Code of Civil Procedure section 1987, subdivision (b), provides:
In the case of the production of a party to the record of any civil action or proceeding or of a person for whose immediate benefit an action or proceeding is prosecuted or defended or of anyone who is an officer, director, or managing agent of any such party or person, the service of a subpoena upon any such witness is not required if written notice requesting the witness to attend before a court, or at a trial of an issue therein, with the time and place thereof, is served upon the attorney of that party or person. The notice shall be served at least 10 days before the time required for attendance unless the court prescribes a shorter time. If entitled thereto, the witness, upon demand, shall be paid witness fees and mileage before being required to testify. The giving of the notice shall have the same effect as service of a subpoena on the witness, and the parties shall have those rights and the court may make those orders, including the imposition of sanctions, as in the case of a subpoena for attendance before the court.
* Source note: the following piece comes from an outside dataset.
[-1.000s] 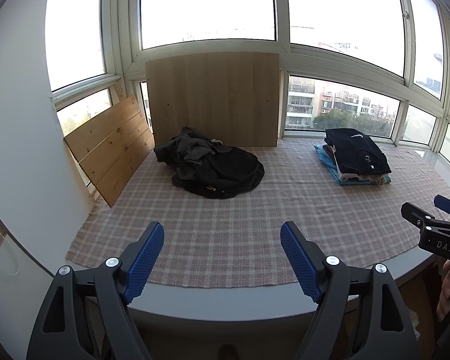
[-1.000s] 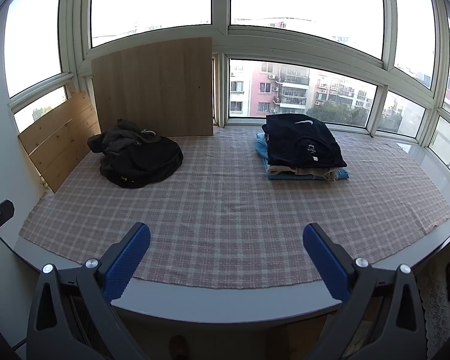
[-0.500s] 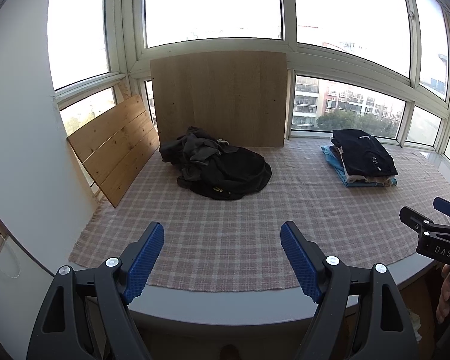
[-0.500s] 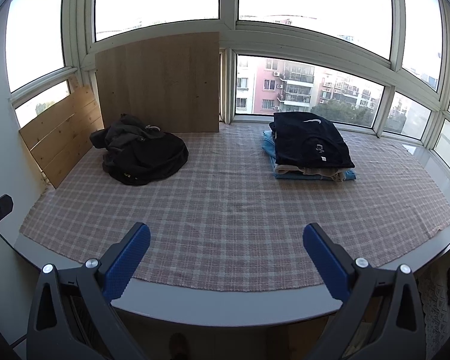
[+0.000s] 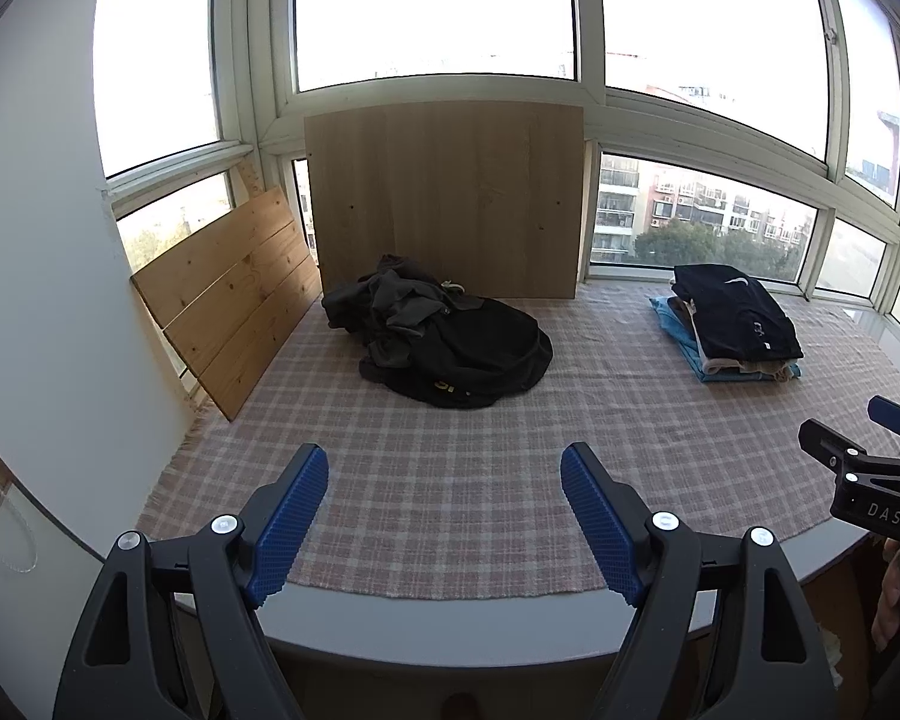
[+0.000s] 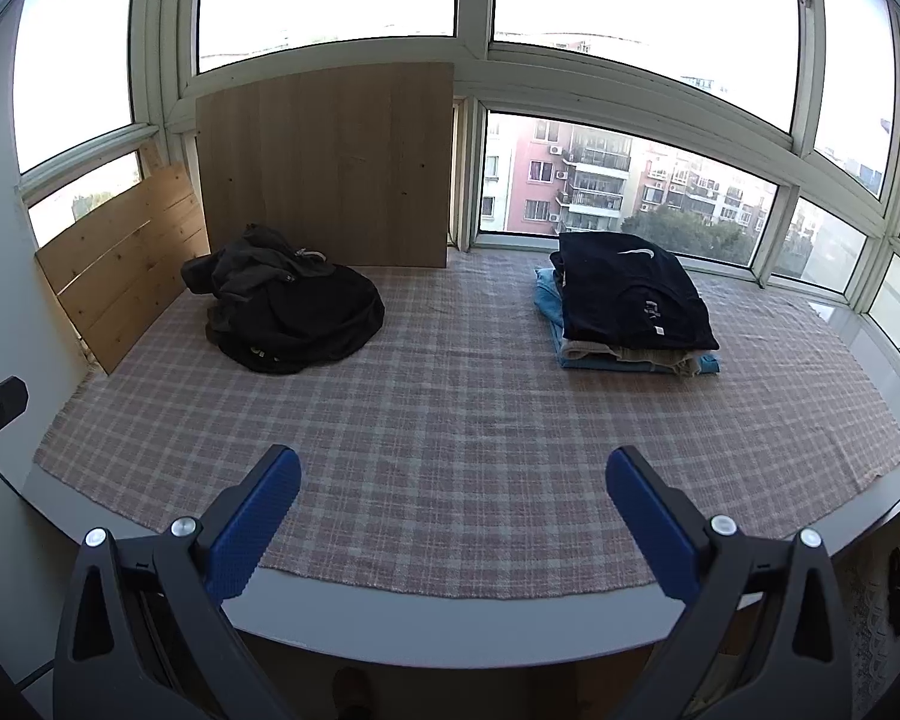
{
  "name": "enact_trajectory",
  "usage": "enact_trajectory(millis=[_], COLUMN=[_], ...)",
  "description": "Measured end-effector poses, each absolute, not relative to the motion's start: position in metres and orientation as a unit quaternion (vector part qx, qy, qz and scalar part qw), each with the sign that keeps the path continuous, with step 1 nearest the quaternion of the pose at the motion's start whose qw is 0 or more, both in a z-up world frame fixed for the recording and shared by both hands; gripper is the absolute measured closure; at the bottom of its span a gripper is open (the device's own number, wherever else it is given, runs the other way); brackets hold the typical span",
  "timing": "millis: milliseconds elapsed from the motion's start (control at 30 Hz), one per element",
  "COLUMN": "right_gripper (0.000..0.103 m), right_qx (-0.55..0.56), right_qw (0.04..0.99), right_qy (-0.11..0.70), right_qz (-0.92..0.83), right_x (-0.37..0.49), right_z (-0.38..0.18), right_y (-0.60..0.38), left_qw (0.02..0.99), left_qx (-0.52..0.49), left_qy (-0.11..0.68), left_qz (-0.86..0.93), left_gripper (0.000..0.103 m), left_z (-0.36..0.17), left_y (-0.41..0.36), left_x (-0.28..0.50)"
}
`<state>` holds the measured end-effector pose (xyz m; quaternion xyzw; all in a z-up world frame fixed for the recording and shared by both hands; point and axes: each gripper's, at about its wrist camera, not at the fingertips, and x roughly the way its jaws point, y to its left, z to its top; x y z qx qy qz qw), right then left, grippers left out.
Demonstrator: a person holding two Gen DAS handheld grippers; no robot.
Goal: Fold clothes
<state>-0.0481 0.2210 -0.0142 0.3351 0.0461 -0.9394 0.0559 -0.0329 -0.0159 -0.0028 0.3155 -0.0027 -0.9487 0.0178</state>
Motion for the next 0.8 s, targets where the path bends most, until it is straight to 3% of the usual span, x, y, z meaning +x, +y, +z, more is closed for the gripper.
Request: enact_trajectory(millis=[800], right_gripper=[0.000], right_qx=[0.338], right_qw=[0.066], right_qy=[0.064], right_qz=[-0.936], right_x=[-0.114], right_z=[-0.017], right_y=[0.157], left_qw=[0.030], left_qx=[0.320], left_qy=[0.005], left_qz=[-0.947], left_gripper=[0.024], left_z=[-0.008], left_y=[-0.074], left_x=[-0.100])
Code of Civil Procedure section 1987, subdivision (c), further provides:
If the notice specified in subdivision (b) is served at least 20 days before the time required for attendance, or within any shorter period of time as the court may order, it may include a request that the party or person bring with him or her books, documents, electronically stored information, or other things. The notice shall state the exact materials or things desired and that the party or person has them in his or her possession or under his or her control. Within five days thereafter, or any other time period as the court may allow, the party or person of whom the request is made may serve written objections to the request or any part thereof, with a statement of grounds. Thereafter, upon noticed motion of the requesting party, accompanied by a showing of good cause and of materiality of the items to the issues, the court may order production of items to which objection was made, unless the objecting party or person establishes good cause for nonproduction or production under limitations or conditions. The procedure of this subdivision is alternative to the procedure provided by Sections 1985 and 1987.5 in the cases herein provided for, and no subpoena duces tecum shall be required.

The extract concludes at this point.